Note that line_ending_encoder only gets one bit per line, with overhead of seven bytes, and that encoding the same section of text repeatedly in a text file doesn't get extra bits.

Encoder writing guide:

The prepare_message() function takes a key and plaintext, both byte strings, and returns another key and ciphertext to be used later. This is done as a separate step to enable the use case where messages to be encoded are stored on a server already encrypted.

The pack_and_encode_messages() function takes an array of results from prepare_message() and a processed file for the messages to be stored in. The processed file is an array consisting alternately of fixed binary strings and arrays of length two giving alternate possible values for that position.

Alternates can be anything semantically valid for the file format being used. For example in human readable text files eliminating unnecessary commas in text, or alternate spellings for words, or alternative word orders can all be used. Multiple methods of generating alternates can be used in the same file.

Simple implementations are in and, both designed to work on common computer language files.

More detail on the math involved is in Explanation.txt


Q. Can someone modify the message stored in a file?

A. No.
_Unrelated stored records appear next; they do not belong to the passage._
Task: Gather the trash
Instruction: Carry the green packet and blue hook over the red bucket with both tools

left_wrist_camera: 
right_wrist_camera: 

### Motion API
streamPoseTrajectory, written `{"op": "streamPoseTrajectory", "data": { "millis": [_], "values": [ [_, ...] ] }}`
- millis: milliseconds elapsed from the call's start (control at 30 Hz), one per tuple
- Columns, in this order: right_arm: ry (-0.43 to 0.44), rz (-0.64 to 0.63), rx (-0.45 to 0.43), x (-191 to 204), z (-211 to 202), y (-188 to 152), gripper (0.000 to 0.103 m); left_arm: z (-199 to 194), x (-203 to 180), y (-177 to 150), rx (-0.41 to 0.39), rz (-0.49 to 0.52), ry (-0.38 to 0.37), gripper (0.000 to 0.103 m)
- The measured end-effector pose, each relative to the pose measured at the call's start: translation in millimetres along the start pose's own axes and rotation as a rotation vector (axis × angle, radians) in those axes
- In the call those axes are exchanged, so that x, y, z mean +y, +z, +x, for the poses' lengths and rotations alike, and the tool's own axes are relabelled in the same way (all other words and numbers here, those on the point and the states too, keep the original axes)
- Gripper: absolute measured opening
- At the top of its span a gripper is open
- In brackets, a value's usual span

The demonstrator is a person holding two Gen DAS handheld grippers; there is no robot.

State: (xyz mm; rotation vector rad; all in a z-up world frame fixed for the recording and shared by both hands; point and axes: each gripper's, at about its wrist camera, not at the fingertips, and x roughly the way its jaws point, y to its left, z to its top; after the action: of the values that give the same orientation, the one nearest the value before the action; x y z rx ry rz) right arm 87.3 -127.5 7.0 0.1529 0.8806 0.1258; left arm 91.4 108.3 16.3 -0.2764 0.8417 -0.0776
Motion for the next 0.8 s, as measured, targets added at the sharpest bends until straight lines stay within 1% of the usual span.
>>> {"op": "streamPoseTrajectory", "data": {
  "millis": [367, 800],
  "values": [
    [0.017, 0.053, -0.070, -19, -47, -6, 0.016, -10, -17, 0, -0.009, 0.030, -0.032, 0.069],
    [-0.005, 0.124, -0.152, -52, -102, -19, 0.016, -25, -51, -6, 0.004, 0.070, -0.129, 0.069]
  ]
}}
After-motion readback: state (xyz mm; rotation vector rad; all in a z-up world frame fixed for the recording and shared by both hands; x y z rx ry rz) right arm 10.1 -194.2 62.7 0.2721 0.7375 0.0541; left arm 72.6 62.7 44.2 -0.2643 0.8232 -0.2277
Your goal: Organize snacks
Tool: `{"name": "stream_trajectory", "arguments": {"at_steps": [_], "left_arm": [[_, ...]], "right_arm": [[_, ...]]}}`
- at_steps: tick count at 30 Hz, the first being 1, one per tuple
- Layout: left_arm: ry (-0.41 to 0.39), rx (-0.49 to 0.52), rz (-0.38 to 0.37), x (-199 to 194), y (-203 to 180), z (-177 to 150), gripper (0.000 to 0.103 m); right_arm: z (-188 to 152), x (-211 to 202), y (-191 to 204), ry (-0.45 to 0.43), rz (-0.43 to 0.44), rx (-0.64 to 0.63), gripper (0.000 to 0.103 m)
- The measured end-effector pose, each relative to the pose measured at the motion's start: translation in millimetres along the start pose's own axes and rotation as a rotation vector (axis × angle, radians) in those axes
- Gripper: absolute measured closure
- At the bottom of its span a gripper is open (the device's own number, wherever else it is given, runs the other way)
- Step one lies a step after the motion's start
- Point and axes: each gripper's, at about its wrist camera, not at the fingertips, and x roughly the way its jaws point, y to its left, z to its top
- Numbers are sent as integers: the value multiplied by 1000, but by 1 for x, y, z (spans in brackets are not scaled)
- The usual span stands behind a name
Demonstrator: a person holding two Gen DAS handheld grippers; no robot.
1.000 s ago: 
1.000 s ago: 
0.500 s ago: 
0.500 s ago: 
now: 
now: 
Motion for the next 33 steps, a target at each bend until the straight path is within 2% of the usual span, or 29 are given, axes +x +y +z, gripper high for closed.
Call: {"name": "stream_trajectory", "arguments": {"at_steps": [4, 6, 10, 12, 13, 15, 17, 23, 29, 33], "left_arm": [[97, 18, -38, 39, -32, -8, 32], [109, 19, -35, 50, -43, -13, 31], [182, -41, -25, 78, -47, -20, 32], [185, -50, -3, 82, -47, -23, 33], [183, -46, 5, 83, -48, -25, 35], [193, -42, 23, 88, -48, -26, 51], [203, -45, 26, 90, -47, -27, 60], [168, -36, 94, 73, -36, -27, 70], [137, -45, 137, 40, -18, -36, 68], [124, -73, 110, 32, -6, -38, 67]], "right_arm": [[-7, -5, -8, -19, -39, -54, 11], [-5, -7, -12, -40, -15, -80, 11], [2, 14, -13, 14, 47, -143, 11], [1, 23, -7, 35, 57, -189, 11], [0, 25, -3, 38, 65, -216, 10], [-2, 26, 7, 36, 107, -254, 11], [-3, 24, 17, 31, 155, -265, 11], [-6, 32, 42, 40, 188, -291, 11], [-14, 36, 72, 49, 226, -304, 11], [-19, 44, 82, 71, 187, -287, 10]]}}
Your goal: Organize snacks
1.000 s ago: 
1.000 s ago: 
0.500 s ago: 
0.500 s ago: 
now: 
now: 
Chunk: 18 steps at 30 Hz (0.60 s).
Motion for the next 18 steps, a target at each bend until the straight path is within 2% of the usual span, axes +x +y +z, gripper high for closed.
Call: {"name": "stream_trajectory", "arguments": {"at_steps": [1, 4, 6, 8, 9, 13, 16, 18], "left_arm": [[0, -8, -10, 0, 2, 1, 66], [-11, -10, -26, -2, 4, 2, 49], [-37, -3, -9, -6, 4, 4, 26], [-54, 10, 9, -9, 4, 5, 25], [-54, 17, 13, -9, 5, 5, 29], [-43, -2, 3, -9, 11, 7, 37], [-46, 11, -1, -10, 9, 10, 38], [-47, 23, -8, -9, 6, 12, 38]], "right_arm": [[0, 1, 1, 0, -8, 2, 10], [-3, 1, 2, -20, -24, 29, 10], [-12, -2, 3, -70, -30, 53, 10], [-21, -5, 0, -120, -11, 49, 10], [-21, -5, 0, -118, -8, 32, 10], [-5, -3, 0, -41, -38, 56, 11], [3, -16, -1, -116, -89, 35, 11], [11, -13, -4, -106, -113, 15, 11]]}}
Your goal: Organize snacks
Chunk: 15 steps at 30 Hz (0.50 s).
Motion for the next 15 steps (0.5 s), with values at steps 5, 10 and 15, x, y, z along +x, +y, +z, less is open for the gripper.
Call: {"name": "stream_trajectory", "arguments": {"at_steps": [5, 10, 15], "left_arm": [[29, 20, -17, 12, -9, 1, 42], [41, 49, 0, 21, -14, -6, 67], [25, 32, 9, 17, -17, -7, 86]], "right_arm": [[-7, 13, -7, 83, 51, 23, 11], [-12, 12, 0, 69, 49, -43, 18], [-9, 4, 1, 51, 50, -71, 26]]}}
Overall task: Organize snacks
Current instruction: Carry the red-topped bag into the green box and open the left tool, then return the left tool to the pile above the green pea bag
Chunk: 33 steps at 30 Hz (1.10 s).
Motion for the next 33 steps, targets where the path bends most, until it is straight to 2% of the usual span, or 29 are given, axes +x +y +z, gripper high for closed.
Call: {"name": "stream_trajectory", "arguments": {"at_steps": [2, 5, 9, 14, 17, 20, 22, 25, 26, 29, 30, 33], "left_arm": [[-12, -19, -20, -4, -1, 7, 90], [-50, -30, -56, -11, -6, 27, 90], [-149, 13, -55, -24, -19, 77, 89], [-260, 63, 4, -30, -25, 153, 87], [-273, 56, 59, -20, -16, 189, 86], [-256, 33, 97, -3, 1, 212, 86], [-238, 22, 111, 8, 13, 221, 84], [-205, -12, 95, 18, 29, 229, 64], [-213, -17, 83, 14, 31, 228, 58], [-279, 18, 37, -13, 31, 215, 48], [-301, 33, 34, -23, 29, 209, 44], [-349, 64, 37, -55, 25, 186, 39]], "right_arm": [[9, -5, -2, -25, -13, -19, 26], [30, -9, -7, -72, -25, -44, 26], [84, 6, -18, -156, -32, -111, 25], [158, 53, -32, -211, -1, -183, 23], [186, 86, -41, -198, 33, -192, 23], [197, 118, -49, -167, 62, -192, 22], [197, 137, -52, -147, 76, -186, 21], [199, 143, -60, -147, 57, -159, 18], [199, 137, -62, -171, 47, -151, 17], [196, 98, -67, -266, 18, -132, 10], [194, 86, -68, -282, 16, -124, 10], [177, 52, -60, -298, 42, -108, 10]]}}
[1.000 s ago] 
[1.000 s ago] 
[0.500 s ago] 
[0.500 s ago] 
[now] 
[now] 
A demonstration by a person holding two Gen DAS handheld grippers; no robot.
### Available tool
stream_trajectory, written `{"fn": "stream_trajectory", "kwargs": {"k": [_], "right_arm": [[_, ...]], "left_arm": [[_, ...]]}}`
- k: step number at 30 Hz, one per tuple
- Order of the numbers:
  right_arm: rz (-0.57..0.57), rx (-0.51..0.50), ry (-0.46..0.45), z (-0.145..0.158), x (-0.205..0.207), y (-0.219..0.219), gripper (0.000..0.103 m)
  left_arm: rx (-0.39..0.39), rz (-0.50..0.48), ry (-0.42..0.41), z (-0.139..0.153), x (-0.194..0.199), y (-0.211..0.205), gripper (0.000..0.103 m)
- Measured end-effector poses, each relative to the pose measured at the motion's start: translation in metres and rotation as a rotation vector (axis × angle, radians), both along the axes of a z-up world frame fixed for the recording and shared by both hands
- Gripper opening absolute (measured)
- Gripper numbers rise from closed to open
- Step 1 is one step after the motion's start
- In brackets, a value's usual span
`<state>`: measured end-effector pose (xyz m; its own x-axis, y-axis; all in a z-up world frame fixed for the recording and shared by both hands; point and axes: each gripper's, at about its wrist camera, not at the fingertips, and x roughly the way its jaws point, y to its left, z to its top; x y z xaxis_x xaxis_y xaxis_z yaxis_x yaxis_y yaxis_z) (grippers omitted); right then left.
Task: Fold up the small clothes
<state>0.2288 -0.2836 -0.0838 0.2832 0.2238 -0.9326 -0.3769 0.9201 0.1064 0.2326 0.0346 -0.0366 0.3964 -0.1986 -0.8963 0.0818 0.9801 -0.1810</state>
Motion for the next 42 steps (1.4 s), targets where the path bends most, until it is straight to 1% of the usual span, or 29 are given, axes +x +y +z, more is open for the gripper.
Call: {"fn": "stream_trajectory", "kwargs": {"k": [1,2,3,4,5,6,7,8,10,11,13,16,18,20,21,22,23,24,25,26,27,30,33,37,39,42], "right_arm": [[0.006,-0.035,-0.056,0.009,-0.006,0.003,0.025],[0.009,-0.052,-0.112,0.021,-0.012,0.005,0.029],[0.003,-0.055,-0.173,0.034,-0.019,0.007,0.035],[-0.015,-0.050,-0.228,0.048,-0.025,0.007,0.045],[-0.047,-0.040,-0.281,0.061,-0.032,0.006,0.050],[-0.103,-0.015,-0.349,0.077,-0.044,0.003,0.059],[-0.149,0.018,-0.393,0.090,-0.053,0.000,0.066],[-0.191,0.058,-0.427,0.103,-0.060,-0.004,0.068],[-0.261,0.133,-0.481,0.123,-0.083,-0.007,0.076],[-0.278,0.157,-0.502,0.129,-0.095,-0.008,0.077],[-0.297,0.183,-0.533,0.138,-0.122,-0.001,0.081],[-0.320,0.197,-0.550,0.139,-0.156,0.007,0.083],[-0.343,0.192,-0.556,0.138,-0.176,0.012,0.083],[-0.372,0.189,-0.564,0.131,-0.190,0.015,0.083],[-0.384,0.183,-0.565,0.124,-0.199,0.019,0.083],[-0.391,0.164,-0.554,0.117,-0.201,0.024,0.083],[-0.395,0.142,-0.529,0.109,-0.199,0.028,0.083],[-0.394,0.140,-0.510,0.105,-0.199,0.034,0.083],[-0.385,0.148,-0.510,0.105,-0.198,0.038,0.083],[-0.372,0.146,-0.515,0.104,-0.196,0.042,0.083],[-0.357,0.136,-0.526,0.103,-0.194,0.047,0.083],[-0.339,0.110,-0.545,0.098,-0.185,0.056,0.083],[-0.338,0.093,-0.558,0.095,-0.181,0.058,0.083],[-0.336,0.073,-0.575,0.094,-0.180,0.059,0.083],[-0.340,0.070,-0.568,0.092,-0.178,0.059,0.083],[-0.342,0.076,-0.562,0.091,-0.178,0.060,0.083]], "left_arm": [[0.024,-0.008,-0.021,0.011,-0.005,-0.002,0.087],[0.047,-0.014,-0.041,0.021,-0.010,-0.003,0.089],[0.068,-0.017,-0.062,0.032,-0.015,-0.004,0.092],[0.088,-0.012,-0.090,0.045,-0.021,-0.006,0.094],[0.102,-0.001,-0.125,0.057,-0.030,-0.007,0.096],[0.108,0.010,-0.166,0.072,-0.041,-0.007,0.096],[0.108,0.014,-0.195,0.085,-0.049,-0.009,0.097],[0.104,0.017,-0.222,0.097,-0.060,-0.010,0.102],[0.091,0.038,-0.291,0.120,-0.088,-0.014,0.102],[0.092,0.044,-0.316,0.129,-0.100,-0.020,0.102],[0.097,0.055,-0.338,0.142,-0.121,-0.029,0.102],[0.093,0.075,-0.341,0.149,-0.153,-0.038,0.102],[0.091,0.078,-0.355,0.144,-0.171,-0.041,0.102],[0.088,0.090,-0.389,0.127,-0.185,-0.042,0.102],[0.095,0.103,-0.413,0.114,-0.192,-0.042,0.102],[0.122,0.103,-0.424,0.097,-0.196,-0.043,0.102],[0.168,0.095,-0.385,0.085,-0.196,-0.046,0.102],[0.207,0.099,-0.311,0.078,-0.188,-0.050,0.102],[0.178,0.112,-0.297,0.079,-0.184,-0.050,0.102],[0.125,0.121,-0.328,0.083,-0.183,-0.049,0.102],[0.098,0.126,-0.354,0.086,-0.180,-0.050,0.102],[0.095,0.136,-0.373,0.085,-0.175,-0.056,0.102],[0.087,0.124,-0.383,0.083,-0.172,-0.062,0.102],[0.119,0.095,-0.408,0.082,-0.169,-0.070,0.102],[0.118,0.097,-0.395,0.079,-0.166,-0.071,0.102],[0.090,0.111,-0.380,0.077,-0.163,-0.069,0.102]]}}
Changing even a single byte of the file will completely obliterate any message which was stored.

Q. Why did you use Python3 as a reference language?

A. Because not having distinct binary and unicode string types is barbaric.

Q. Can I get a copy of this for another language?

A. If somebody writes it. This code is being released as a reference in the hopes that other people will pick it up and run with it.

Q. Why are you doing row reduction manually in Python instead of using numpy?

A. Because I don't know how. Feel free to implement improvements.

Q. Can someone detect that a file has messages encoded in it?

A. That depends on the encoding used and the properties of the file the data is being encoded in. There's a whole field of academic literature on steganography, none of which is invalidated by this code. What this code does is vastly simplify the implementation of new steganographic techniques, and allow a universal decoder and encoding of multiple messages to different keys in the same file.

Q. How much data can be encoded in a file?

A. That's entirely dependant on the file type and specific encoding, but if you insist on a made up number, let's say a ratio of around 500:1, and the encoded message has overhead of about 7 bytes.

Q. Why can't it be given more than two alternates for one position to encode more information?

A. Because of math. See Explanation.txt for a bit more detail.

Q. Your code is horribly inefficient and can be optimized in all kinds of ways.

A. That's why it's called 'reference' code.

Q. It would be possible to pack in data more densely if alternates are required to always be the same length, or variable bytes are allowed to be set to arbitrary values.

A. Yes, but those put severe restrictions on what can be done in an encoder, and hence are less likely to be useful in practice.

Q. Why don't you use public key encryption?

A. Because bits are precious enough for that to be unwieldy, and it would disallow use of arbitrary human readable strings as keys. The symmetry is best viewed as a feature: because the value of a key is severely diminished if it's widely known, there's a reason to hoard them, which is the desired behavior.